◆ Required work
No pictures go into the copy. Write out exactly the lines below from the one containing "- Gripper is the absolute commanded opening" through the one containing "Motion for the".

◆ Provided material
################
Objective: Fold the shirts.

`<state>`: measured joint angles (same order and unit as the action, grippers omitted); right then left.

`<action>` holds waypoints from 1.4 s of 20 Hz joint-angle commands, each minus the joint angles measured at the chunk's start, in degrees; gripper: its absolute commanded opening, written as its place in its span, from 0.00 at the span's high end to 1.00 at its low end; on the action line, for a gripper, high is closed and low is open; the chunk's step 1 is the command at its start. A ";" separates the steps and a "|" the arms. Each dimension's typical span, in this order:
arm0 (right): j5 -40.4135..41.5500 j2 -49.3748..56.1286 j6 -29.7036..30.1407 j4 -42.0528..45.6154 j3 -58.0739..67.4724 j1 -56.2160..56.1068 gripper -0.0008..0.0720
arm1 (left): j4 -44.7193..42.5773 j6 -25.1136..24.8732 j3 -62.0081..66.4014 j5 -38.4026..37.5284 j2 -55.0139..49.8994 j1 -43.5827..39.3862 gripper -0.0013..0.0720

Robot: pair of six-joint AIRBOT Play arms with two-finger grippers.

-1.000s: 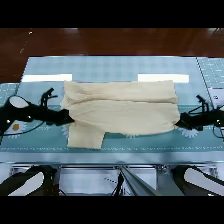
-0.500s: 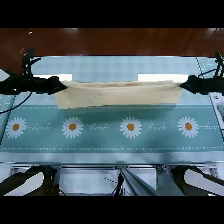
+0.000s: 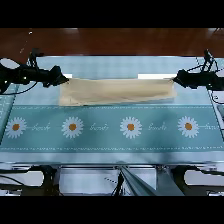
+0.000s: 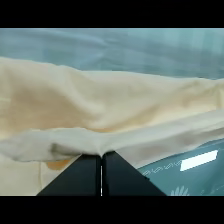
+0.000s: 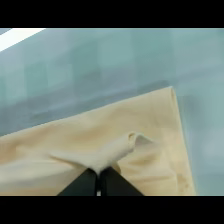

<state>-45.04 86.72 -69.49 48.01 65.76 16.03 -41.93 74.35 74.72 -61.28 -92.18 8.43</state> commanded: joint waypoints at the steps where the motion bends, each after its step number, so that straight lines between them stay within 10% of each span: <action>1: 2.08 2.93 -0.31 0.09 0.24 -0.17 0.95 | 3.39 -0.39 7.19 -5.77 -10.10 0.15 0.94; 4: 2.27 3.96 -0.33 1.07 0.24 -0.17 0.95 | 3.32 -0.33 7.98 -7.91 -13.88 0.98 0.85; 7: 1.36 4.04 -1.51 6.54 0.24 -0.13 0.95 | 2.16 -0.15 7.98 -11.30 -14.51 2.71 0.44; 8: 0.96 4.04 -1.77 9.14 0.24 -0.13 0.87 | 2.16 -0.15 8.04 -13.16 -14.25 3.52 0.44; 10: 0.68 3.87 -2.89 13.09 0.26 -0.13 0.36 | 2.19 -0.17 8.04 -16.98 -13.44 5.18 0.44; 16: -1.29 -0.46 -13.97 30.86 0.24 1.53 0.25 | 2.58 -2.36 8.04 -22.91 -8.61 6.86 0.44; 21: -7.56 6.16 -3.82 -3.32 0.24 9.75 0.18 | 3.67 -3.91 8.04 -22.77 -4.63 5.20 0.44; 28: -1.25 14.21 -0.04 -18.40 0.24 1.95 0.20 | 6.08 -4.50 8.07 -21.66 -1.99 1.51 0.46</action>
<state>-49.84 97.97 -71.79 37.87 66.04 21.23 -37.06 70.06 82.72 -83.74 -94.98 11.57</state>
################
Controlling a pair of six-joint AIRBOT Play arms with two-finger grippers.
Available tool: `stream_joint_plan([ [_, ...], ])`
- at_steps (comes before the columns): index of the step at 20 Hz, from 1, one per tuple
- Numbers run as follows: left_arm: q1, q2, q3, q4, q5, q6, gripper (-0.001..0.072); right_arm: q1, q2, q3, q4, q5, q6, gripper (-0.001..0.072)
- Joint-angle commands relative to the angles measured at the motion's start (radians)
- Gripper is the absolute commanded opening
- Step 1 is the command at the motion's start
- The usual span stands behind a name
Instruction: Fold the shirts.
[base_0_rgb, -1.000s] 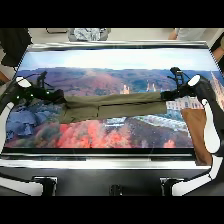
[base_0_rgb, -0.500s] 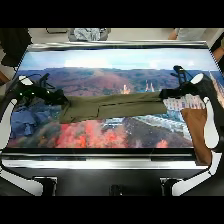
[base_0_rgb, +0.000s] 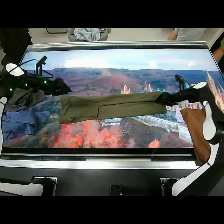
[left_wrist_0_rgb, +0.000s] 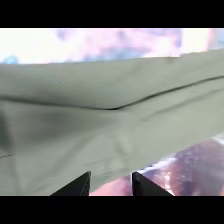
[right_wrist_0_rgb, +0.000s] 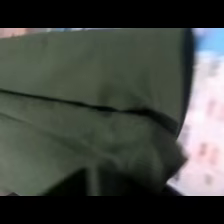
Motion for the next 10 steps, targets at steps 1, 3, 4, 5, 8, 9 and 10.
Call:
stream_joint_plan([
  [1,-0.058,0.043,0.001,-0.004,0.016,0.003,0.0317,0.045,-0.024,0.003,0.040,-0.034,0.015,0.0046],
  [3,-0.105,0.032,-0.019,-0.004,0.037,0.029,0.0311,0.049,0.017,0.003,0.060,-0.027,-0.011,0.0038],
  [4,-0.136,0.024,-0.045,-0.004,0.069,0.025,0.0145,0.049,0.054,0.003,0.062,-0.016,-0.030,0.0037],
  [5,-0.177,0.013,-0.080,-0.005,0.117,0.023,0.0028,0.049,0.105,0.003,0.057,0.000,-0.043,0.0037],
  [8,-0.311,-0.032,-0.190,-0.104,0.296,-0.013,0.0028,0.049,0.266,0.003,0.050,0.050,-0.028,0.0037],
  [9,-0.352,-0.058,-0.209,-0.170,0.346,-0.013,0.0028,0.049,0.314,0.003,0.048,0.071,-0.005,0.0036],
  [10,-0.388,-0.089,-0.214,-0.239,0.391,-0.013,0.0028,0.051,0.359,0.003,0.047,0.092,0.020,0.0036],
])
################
◆ Answer section
- Gripper is the absolute commanded opening
- Step 1 is the command at the motion's start
- The usual span stands behind a name
Instruction: Fold the shirts.
[base_0_rgb, -1.000s] 
[base_0_rgb, -0.500s] 
[base_0_rgb, +0.000s] 
[left_wrist_0_rgb, +0.000s] 
[right_wrist_0_rgb, +0.000s] 
Motion for the next 10 steps, targets at steps 1, 3, 4, 5, 8, 9 and 10.

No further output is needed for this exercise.